C. Testimony of First Eyewitness

Two witnesses who lived near the bar observed the altercation. The first

eyewitness who testified was Wesley Walker. He testified that an alarm going off

around 10 p.m. caught his attention. He heard voices, looked out his window, and

saw two men having a confrontation. That said, Walker later testified that what

caught his attention was Williams urinating at the back of a truck. He then observed

Williams slide up the side of the truck, “drunk-like,” open the door, and that is when

the alarm went off. Walker identified Allen as one of the men involved in the

confrontation. Walker testified he heard Allen tell the other man to get out of his

truck and saw the other man put his hands up. Walker testified Allen hit the man,

and the man stumbled backwards. Walker insisted that after Allen hit Williams the

first time, Williams went down and was not fighting back, yet Allen continued to hit

4 him with his hand. Walker testified he did not observe Williams punch Allen, and

Williams never got up from the ground. By the time Walker went outside, he

suggested his neighbor, another eyewitness, had already told Allen to get off

Williams. Walker testified that Allen went too far, and it did not appear to him that

Allen was defending himself or his property.

D. Testimony of Second Eyewitness

The second eyewitness was John Kosik, who lived four houses down from the

bar and who was outside working on his vehicle the night of the incident. Kosik said

he could see the parking lot of the bar from his driveway. He observed a man getting

into a white Chevrolet truck, and about thirty minutes later, he heard yelling and a

disturbance at the driver’s door of the truck. Kosik testified it began as an argument,

and he saw a man climb out of the vehicle. Then, a man, whom Kosik identified as

Allen, asked the first man why he was in Allen’s truck, and they started pushing each

other. Kosik testified that the first man tried to apologize “or something,” then Allen

hit him, and he fell to the ground. At first, Kosik testified when the man exited the

truck, there was a pushing match, but he did not see both men swinging at each other.

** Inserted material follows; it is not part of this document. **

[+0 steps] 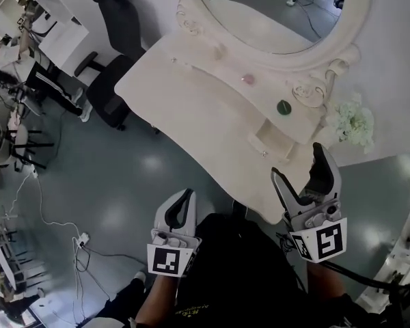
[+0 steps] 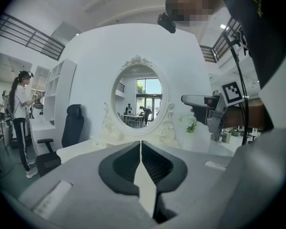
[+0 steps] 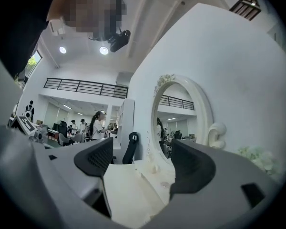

He just remembered the pushing and one hit. But Kosik admitted later in his

testimony that on the 911 call, he stated that “they started swinging at each other”

and witnessed “blows being thrown[.]” When Kosik arrived at the scene, it appeared

5 there was a man unconscious, not moving or fighting back. Kosik noticed a puddle

of blood by the man’s head. Kosik testified the other man was picking the man on

the ground up with one hand and hitting him with his other. Kosik confronted Allen

because he thought the other man may have been dead or that Allen was about to

kill him if he did not stop. According to Kosik, Allen started a confrontation with

him at that point and told him to mind his own business.